====== Data segment ======

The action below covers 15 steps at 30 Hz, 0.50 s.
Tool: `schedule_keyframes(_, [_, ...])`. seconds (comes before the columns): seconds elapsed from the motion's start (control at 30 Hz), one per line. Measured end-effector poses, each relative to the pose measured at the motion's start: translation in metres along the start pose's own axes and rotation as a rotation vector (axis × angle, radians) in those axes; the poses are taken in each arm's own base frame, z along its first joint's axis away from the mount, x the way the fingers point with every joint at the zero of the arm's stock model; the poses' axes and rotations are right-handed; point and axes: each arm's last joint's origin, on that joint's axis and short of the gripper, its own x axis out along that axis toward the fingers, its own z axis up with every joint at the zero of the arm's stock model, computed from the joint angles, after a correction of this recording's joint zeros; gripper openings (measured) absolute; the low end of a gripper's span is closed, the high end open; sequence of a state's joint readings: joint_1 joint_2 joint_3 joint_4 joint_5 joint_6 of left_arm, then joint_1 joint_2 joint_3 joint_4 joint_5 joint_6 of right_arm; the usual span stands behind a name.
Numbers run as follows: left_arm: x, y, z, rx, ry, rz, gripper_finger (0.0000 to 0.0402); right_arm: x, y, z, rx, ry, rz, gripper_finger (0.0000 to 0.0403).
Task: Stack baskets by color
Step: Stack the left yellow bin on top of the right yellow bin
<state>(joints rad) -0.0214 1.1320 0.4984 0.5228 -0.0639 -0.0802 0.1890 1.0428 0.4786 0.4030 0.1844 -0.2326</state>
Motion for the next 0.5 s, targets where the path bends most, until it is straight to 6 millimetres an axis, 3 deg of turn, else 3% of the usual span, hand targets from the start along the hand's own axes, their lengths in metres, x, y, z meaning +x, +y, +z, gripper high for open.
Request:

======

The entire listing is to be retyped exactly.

The action below covers 15 steps at 30 Hz, 0.50 s.
Tool: `schedule_keyframes(_, [_, ...])`. seconds (comes before the columns): seconds elapsed from the motion's start (control at 30 Hz), one per line. Measured end-effector poses, each relative to the pose measured at the motion's start: translation in metres along the start pose's own axes and rotation as a rotation vector (axis × angle, radians) in those axes; the poses are taken in each arm's own base frame, z along its first joint's axis away from the mount, x the way the fingers point with every joint at the zero of the arm's stock model; the poses' axes and rotations are right-handed; point and axes: each arm's last joint's origin, on that joint's axis and short of the gripper, its own x axis out along that axis toward the fingers, its own z axis up with every joint at the zero of the arm's stock model, computed from the joint angles, after a correction of this recording's joint zeros; gripper openings (measured) absolute; the low end of a gripper's span is closed, the high end open; sequence of a state's joint readings: joint_1 joint_2 joint_3 joint_4 joint_5 joint_6 of left_arm, then joint_1 joint_2 joint_3 joint_4 joint_5 joint_6 of right_arm; the usual span stands behind a name.
Numbers run as follows: left_arm: x, y, z, rx, ry, rz, gripper_finger (0.0000 to 0.0402); right_arm: x, y, z, rx, ry, rz, gripper_finger (0.0000 to 0.0403).
Task: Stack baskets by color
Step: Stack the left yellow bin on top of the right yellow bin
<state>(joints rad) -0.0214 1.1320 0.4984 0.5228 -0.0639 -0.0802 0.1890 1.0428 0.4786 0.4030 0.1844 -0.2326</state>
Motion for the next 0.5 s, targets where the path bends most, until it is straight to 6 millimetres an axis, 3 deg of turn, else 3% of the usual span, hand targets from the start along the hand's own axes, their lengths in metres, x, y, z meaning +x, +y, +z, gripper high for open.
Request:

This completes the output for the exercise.